Central venous catheters: A central line or central venous catheter (CVC) is a long, thin, tube placed into the large veins of the neck, chest or groin (e.g., jugular, subclavian, femoral or peripheral cephalic, basilica and umbilical). The CVC may be threaded through the superior vena cava directly into the heart, or through the heart and into the inferior vena cava or other central vascular location. It is not the type of device that determines if a line qualifies as a central line. The line tip must terminate in one of these vessels to qualify as a central line (aorta, pulmonary artery, superior vena cava, inferior vena cava, inferior vena cava, brachiocephalic veins, internal jugular veins, subclavian veins, external iliac veins, common iliac veins, femoral veins, and in neonates, the umbilical artery/vein). Central Venous Catheters are often use for intensive services such as cardiovascular monitoring, long term access for intravenous infusion of antibiotics, blood & blood products, TPN, cytotoxic therapy, or fluid status monitoring. Pacemaker wires, Extracorporeal membrane oxygenation, femoral arterial catheters, and intraaortic balloon pump devices and other non-lumened devices are not considered central lines. Peripheral venous catheters & other vascular devices, implants & grafts: A peripheral line or vascular access catheter is a short, thin tube placed in the peripheral (smaller) vessels of the extremities, usually the arm or hand.It is used for infusion of fluids, medications, or blood products & sampling or dialysis.
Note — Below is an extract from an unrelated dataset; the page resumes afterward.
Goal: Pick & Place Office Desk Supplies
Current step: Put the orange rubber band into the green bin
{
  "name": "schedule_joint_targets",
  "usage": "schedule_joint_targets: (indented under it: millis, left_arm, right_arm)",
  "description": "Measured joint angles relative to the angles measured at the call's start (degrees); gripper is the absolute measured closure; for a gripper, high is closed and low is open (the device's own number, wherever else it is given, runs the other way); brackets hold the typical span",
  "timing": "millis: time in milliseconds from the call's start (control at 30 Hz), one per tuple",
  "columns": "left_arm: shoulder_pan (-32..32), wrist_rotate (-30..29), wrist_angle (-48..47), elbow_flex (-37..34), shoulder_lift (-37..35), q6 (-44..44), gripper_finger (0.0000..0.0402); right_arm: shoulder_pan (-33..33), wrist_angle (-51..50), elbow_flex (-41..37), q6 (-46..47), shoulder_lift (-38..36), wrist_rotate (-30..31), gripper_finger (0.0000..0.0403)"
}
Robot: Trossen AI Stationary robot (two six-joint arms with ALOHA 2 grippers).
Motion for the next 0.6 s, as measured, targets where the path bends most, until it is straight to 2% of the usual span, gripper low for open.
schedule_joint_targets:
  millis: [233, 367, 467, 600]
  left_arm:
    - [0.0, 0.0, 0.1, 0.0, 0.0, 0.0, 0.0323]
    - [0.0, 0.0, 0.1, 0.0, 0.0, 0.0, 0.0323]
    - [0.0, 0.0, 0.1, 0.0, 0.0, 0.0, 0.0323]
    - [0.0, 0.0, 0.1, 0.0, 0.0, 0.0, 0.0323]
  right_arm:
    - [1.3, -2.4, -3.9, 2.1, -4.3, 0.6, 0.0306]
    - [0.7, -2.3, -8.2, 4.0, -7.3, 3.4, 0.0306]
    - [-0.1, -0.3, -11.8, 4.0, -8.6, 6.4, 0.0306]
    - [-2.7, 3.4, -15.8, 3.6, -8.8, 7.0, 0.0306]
Non-coronary arterial grafts, arteriovenous fistulas or shunts, and infusion pumps are other implanted vascular devices used for therapeutic treatments.

Documentaion required for Central Venous Catheter complications.
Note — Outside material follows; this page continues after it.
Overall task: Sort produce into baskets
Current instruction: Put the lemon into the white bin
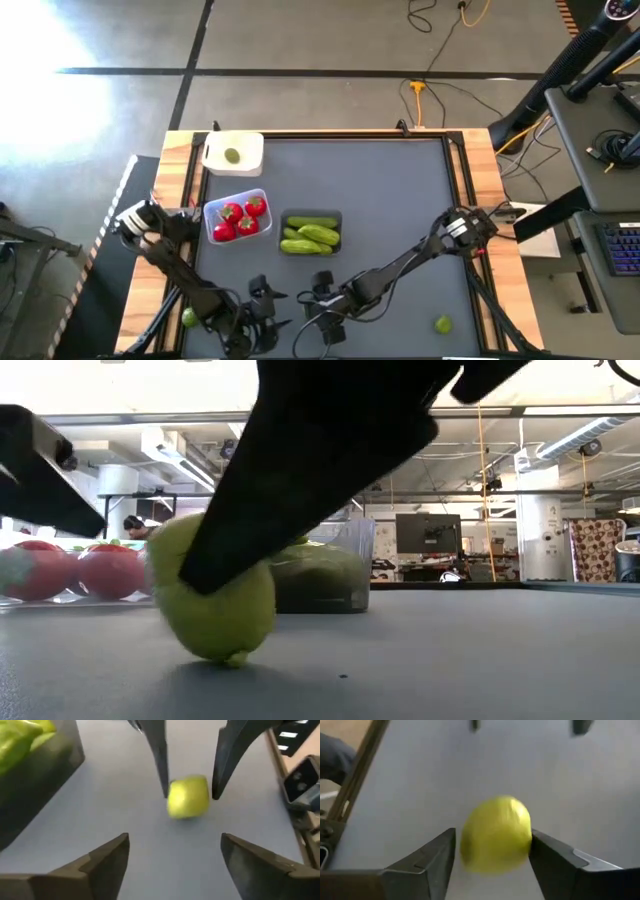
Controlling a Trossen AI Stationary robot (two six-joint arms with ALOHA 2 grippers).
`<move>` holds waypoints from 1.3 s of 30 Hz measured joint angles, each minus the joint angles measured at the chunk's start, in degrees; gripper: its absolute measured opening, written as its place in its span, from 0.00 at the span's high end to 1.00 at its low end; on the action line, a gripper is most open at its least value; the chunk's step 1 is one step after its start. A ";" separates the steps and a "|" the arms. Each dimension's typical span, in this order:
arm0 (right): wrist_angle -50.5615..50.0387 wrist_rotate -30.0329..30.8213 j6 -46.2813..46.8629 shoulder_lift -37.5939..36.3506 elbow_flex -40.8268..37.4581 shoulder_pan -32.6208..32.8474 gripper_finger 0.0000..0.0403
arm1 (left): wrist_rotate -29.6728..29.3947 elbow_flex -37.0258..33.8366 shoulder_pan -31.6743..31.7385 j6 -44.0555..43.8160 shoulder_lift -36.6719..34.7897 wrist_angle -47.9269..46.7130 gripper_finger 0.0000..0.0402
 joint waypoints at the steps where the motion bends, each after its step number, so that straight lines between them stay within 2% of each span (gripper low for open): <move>1: -1.13 0.46 -0.01 -0.28 0.55 0.09 0.40 | -0.06 0.83 0.20 0.08 0.97 -0.03 0.24; 6: -7.81 2.16 1.81 -2.74 4.92 1.24 0.28 | -0.68 4.32 1.05 2.83 4.12 -0.27 0.15; 14: -25.08 12.11 11.22 -4.25 12.39 5.84 0.12 | -1.80 5.06 2.96 4.43 6.23 1.55 0.10; 19: -26.66 12.53 17.32 -4.04 13.22 7.93 0.10 | 4.75 5.06 3.28 8.00 6.49 2.42 0.10; 22: -26.75 12.57 20.20 -4.03 13.01 8.38 0.10 | 5.08 5.06 2.74 8.40 6.28 0.84 0.10; 28: -26.56 12.60 23.82 -4.03 12.71 9.07 0.10 | 5.19 4.97 2.81 2.24 6.37 -5.02 0.10; 32: -28.02 11.67 23.73 -4.03 12.64 9.25 0.10 | 4.22 4.60 3.02 0.08 8.55 -4.01 0.16; 36: -45.31 10.83 26.26 -4.48 14.86 8.03 0.13 | 3.16 5.21 2.99 -0.56 11.38 -1.06 0.30; 39: -55.09 13.02 28.40 -6.78 16.14 6.75 0.18 | 2.48 5.34 2.99 -1.05 12.95 1.58 0.47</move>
Patients may develop signs & symptoms of infection following the insertion of catheter, pump or graft such as fever which can be low-grade or intermittent elevated white count, localized site redness, hypotension, tachycardia, that is not attributed to another source.
Clinicians will do a general work up as to the cause of the infection and by process of elimination; removal and/or culture of device may determine it to be device related. Lab tests of blood and urine, cultures of blood and urine and the tip of the catheter or other vascular device may be done.
Bacteria may be found on a culture of the vascular tip of a catheter after removal and positive blood cultures for the same organism. Staph Epidermidis, Staph Aureus, and C. Albicans are the most common but vary in their virulence to cause a systemic infection. Positive blood cultures are not always present but clinicians may still suspect and treat the patient as if they do have a vascular device related infection.
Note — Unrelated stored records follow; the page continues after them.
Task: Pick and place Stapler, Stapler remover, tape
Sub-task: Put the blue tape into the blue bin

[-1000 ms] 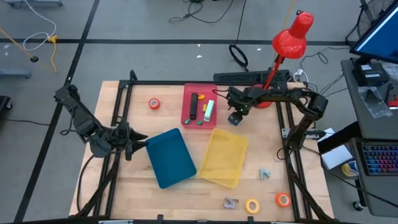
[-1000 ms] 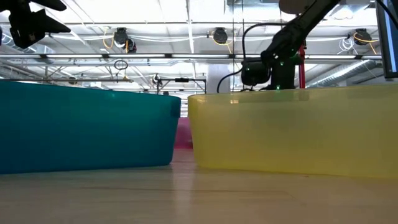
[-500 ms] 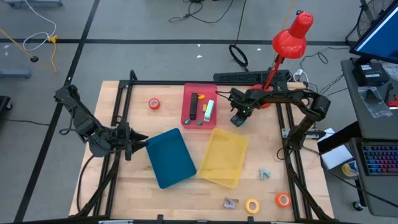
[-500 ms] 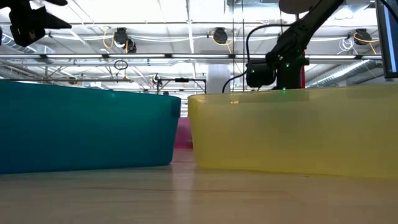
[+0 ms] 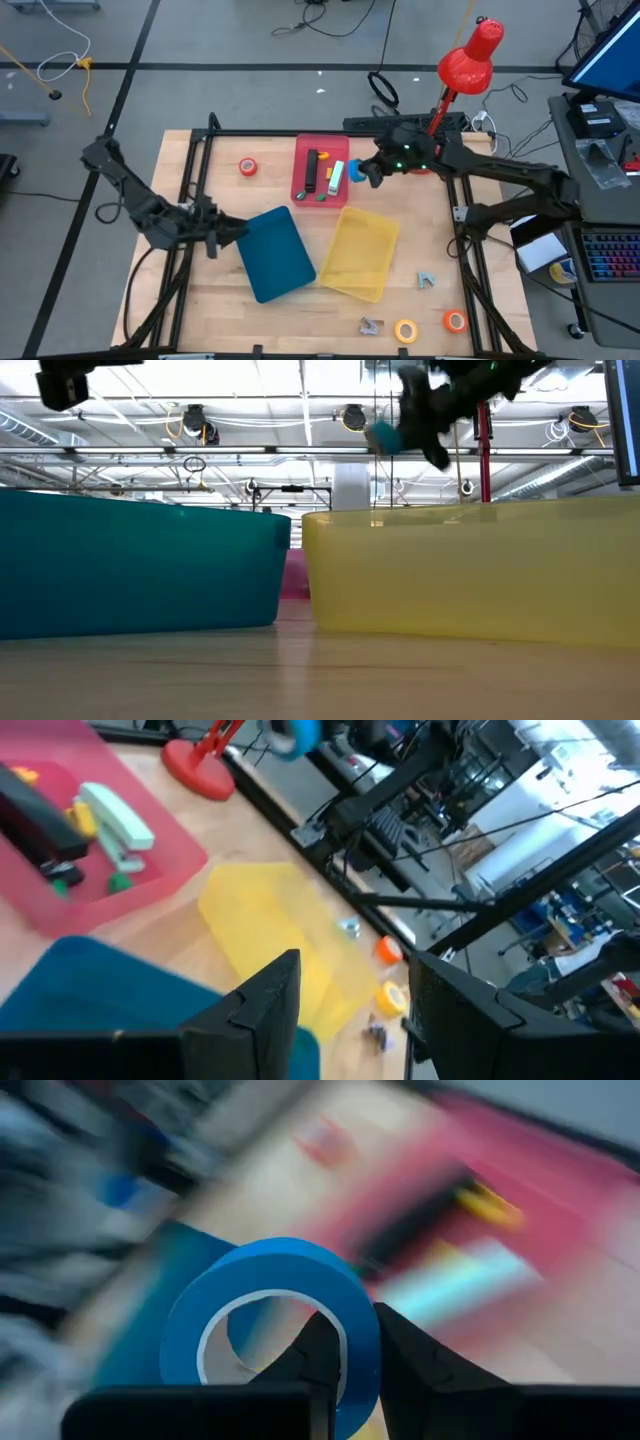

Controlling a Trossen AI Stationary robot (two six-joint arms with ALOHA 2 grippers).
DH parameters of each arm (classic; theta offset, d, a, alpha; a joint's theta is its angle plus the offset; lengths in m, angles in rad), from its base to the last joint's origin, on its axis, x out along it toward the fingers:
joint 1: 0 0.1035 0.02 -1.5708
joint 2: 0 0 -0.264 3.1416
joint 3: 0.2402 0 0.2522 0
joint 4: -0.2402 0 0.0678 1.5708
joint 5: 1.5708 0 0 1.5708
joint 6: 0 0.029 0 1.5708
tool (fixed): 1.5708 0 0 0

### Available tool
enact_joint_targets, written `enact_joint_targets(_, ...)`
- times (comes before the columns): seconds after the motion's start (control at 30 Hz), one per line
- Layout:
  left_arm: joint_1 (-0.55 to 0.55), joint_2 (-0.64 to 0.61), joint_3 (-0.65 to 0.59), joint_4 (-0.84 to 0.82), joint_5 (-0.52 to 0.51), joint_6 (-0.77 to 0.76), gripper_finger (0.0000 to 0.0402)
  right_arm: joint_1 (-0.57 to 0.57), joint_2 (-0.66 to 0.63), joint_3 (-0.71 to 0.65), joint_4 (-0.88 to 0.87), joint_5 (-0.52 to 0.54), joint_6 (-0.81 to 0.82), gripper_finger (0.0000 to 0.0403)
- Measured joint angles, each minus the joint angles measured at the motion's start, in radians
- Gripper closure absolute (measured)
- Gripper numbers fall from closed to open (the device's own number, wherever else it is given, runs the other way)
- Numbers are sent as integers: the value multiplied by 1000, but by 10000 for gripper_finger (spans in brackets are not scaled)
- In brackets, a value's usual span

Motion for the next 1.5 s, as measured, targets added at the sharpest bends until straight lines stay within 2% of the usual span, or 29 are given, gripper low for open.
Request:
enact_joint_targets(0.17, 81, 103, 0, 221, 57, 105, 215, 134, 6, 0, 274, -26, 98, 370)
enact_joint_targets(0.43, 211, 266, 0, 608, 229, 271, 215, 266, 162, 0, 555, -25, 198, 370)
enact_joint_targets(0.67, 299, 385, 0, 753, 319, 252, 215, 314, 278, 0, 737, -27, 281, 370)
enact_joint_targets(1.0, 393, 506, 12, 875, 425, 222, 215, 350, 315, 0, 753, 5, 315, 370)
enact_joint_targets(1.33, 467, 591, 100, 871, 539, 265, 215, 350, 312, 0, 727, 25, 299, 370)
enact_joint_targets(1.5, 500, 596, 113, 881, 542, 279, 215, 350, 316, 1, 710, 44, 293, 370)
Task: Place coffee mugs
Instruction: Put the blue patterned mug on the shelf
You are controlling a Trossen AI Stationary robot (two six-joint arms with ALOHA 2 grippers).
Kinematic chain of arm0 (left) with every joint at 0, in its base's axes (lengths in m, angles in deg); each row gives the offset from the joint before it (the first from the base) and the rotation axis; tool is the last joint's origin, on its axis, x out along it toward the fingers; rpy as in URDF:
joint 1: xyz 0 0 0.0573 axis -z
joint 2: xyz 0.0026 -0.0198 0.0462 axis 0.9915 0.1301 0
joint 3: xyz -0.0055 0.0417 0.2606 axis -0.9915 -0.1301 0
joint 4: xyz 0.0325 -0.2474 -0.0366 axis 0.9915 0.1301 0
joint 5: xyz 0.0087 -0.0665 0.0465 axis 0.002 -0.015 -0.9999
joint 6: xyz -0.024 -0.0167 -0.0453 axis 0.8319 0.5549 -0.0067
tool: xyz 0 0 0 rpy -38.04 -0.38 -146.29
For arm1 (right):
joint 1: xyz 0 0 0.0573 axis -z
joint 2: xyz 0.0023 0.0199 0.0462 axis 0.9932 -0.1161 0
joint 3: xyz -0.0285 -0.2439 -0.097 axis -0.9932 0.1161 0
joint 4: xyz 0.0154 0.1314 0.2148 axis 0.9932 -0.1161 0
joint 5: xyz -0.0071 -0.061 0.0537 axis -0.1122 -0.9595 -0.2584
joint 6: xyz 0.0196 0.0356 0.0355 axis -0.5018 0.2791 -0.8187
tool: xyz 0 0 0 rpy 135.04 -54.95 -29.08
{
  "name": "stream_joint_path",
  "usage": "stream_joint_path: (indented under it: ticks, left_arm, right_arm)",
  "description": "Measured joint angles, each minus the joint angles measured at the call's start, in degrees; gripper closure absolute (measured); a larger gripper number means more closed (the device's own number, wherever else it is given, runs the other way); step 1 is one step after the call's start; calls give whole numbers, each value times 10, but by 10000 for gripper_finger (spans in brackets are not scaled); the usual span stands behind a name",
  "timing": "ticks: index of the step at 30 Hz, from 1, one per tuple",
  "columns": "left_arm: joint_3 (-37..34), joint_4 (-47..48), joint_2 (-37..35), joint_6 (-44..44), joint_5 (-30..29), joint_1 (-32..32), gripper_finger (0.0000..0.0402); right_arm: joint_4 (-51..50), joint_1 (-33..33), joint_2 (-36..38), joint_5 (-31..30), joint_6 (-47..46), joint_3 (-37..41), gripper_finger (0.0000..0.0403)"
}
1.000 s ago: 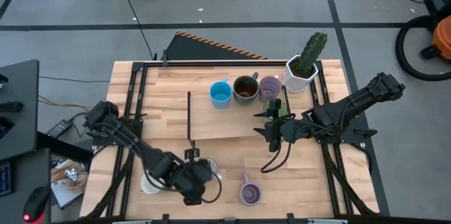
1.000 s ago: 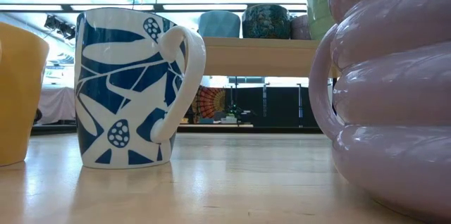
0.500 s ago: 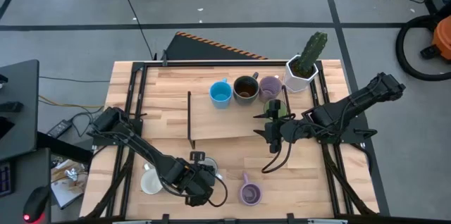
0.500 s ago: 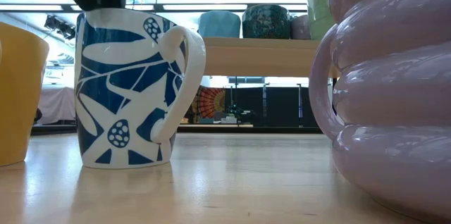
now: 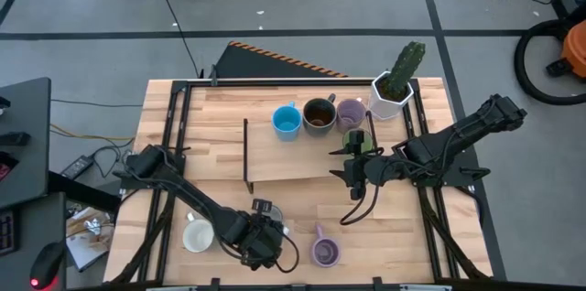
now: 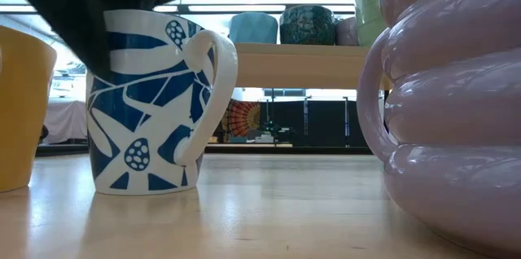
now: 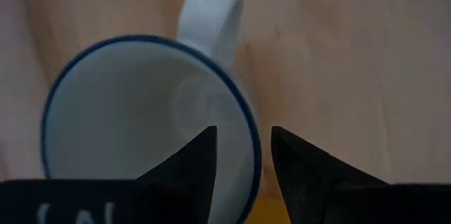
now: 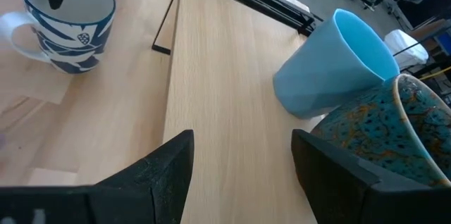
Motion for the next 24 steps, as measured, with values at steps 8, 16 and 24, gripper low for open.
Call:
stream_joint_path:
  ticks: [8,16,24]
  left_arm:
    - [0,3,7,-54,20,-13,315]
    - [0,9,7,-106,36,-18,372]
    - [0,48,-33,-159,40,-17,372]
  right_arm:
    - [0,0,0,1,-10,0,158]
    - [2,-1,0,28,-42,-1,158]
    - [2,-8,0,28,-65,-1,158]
Associated diagnosis with Central Venous Catheter complications


Sepsis, septicemia, bacteremia, endocarditis, cellulitis, abscess, & thrombophlebitis.
Therapies: Medications: Antibiotics specific to the type of bacteria suspected and its sensitivities, such as vancomycin; linezolid, diflucan, flagyl, and clindamycin.
Non-Surgical Therapies: Removal of the suspected device and possible re-insertion of another in different site if therapy is still needed.

Coding issues with Vascular catheter associated Infections


There must be documentation of a link between the infection and the vascular catheter or device to use the complication code, such as line sepsis or cellulitis due to AV graft. If unclear query the physician for clarification.

When the reason for an admission is linked to a complication of medical or surgical care, the complication code is listed as the principal diagnosis, with an additional code to identify the specific infection (e.g., Cellulitis, Sepsis, Septicemia, etc.).

In the case where the source of infection is self-inflicted through tampering or noncompliance, assign code 999.31, Other and Unspecified Infection Due to Central Venous Catheter and then code the patient’s medical condition.

Code also V15.81, Noncompliance with Medical Treatment, and E988.8, Injury by Other and Unspecified Means,

Code 999.31-999.33 specifically identifies central line-associated infections. Code 996.62 identifies infections and inflammatory reactions due to arterial vascular catheters and non-coronary arterial grafts, venous peripheral catheters and peripheral dialysis catheters.